Aim of the task:
Search the material below for "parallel" and copy every line where it occurs.

Data supplied:

* * *

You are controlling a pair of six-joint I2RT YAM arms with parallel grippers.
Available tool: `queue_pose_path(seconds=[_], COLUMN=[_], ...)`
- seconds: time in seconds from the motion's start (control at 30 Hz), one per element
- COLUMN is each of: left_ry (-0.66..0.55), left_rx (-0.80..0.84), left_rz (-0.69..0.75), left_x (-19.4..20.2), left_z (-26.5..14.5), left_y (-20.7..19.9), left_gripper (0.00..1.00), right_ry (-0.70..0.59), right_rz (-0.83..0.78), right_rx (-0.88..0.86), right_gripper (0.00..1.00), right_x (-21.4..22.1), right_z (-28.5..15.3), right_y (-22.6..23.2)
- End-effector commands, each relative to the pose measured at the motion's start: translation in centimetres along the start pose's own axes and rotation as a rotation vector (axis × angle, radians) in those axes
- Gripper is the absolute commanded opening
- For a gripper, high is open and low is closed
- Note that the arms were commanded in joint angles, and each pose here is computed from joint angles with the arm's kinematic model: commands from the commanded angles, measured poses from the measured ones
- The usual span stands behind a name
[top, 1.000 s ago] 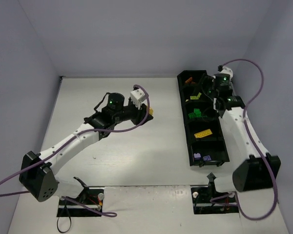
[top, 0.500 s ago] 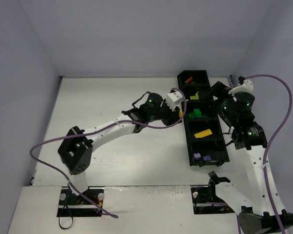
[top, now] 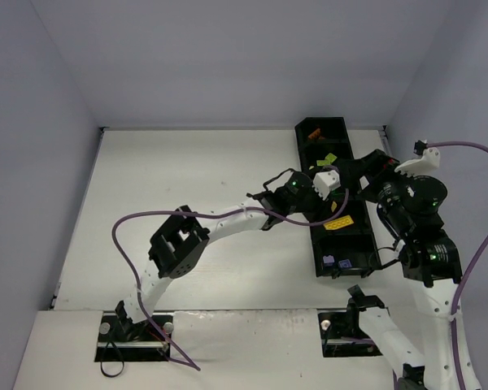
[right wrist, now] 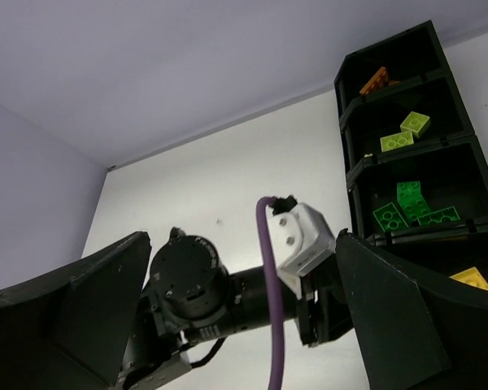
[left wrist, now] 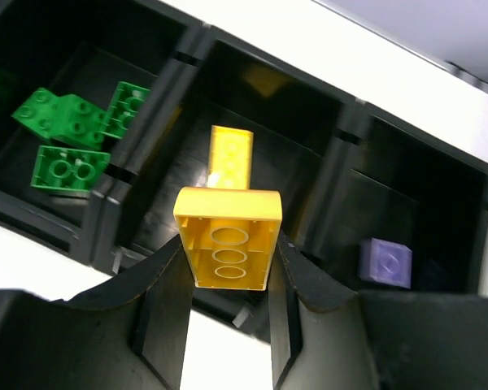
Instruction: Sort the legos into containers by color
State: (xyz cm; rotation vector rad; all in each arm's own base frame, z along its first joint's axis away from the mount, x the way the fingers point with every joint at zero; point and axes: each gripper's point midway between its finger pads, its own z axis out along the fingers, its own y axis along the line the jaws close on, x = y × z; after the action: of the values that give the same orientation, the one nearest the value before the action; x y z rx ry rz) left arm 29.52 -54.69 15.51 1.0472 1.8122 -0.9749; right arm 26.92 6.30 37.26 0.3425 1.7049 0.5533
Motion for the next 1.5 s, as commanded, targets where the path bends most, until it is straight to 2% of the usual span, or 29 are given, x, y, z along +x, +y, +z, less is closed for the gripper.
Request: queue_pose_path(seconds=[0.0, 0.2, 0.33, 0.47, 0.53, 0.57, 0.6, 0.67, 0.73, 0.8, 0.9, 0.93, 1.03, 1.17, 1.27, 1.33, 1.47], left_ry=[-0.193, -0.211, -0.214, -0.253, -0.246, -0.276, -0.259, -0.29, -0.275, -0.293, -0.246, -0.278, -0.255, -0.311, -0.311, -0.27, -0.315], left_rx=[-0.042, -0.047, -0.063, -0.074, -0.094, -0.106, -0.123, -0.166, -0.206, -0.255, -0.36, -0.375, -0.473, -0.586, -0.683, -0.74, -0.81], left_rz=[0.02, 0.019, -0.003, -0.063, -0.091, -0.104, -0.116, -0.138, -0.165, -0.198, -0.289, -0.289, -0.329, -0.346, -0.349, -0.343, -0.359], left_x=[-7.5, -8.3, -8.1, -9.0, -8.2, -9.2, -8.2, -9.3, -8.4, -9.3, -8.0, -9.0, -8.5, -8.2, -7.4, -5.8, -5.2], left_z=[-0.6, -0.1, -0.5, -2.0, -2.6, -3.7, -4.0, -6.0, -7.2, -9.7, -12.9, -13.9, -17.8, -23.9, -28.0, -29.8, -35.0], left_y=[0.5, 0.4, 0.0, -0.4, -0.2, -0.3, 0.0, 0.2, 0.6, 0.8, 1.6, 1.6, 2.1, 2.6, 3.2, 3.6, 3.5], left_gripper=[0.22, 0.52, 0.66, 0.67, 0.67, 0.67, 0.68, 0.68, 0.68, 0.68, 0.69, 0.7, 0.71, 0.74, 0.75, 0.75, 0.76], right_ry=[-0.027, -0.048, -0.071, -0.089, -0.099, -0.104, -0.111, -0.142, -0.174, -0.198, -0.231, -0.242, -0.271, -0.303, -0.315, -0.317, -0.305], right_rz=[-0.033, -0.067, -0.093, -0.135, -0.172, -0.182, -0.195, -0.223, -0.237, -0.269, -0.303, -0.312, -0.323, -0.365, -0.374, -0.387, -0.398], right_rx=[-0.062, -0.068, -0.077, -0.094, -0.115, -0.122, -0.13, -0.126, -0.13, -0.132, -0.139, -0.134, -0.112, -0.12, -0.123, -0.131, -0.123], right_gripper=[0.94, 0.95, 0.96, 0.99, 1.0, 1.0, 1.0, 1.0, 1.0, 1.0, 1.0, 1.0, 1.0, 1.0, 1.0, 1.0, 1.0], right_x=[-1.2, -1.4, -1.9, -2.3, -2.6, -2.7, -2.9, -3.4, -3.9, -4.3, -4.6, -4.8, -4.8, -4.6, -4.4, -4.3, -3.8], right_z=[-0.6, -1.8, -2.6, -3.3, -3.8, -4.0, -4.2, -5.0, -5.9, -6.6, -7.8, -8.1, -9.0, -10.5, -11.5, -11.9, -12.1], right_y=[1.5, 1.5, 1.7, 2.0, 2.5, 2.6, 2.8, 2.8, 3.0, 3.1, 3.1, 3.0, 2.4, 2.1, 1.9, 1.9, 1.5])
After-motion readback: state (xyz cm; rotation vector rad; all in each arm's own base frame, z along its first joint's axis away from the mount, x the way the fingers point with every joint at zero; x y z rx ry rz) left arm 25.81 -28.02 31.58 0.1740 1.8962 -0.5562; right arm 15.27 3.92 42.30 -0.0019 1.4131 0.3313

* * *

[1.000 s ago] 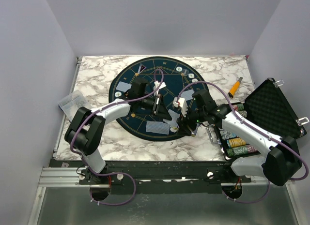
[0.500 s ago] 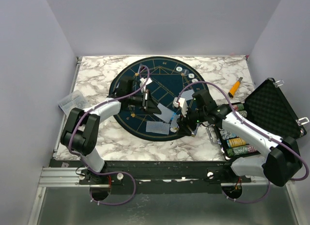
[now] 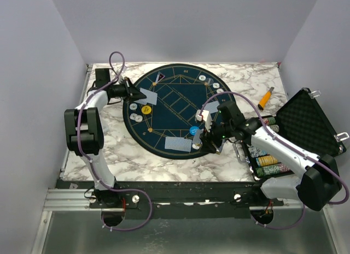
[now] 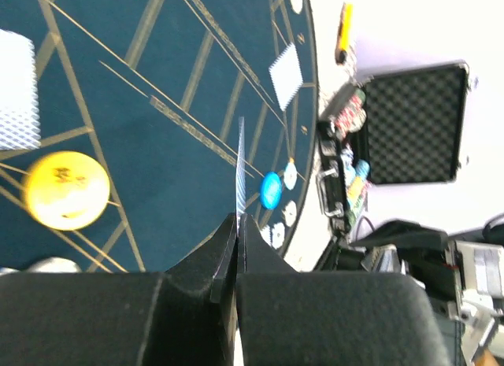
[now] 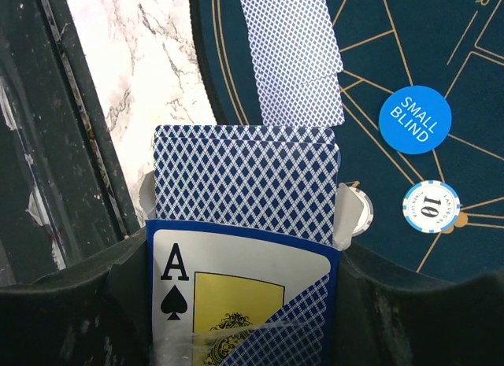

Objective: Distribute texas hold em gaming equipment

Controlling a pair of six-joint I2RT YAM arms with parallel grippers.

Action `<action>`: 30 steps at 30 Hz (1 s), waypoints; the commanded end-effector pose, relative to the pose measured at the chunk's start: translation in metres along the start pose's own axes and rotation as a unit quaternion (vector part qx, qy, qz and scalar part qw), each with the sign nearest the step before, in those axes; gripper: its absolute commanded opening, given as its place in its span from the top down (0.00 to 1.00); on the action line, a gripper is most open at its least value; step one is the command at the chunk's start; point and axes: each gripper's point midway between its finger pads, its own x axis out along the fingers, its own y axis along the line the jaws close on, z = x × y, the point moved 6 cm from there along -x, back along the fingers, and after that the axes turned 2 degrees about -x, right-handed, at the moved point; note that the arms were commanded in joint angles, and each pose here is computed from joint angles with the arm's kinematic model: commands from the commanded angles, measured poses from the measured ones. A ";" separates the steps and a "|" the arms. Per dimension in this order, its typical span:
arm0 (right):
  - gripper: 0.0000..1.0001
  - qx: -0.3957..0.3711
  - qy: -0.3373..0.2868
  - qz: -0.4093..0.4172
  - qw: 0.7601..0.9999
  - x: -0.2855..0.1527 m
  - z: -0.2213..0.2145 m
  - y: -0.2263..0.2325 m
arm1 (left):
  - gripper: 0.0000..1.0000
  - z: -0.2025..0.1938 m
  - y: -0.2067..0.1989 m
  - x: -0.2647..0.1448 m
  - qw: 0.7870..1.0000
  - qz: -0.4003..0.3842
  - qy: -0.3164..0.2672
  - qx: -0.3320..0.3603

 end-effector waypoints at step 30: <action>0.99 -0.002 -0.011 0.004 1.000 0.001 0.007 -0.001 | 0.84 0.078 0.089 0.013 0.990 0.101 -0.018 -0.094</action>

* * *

Solution:
You are controlling a pair of six-joint I2RT YAM arms with parallel grippers.
Controlling a pair of six-joint I2RT YAM arms with parallel grippers.

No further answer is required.